> _TASK BRIEF_:
Give back the full data, unchanged and complete.
· · ·
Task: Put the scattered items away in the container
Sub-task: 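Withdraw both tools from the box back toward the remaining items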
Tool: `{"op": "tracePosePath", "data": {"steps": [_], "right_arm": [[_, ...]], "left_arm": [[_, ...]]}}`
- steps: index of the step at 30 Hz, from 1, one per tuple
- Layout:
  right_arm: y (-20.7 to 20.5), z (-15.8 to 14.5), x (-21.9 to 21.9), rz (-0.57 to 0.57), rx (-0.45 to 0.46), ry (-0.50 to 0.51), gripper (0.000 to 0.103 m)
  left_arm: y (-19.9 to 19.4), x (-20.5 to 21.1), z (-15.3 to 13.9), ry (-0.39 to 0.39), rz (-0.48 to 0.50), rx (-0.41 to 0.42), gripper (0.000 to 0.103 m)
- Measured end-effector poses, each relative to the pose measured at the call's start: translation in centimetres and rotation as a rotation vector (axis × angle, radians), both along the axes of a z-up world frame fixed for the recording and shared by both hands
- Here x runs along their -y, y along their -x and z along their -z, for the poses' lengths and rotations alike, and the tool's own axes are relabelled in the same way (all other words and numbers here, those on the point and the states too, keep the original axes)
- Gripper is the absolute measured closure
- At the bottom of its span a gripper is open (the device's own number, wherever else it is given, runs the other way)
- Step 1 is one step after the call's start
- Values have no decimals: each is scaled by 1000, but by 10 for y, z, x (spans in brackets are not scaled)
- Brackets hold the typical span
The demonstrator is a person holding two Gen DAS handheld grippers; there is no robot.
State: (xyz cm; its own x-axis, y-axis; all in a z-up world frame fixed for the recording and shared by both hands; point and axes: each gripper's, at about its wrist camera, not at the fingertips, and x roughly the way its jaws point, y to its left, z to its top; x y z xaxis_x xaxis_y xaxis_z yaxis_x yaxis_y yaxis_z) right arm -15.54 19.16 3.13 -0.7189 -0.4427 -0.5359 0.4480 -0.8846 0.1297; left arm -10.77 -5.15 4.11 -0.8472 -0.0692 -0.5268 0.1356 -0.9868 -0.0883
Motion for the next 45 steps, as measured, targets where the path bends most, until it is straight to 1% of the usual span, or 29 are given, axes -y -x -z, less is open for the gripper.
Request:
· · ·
> _RESPONSE TO THE EXERCISE_:
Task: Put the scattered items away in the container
Sub-task: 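Withdraw both tools from the box back toward the remaining items
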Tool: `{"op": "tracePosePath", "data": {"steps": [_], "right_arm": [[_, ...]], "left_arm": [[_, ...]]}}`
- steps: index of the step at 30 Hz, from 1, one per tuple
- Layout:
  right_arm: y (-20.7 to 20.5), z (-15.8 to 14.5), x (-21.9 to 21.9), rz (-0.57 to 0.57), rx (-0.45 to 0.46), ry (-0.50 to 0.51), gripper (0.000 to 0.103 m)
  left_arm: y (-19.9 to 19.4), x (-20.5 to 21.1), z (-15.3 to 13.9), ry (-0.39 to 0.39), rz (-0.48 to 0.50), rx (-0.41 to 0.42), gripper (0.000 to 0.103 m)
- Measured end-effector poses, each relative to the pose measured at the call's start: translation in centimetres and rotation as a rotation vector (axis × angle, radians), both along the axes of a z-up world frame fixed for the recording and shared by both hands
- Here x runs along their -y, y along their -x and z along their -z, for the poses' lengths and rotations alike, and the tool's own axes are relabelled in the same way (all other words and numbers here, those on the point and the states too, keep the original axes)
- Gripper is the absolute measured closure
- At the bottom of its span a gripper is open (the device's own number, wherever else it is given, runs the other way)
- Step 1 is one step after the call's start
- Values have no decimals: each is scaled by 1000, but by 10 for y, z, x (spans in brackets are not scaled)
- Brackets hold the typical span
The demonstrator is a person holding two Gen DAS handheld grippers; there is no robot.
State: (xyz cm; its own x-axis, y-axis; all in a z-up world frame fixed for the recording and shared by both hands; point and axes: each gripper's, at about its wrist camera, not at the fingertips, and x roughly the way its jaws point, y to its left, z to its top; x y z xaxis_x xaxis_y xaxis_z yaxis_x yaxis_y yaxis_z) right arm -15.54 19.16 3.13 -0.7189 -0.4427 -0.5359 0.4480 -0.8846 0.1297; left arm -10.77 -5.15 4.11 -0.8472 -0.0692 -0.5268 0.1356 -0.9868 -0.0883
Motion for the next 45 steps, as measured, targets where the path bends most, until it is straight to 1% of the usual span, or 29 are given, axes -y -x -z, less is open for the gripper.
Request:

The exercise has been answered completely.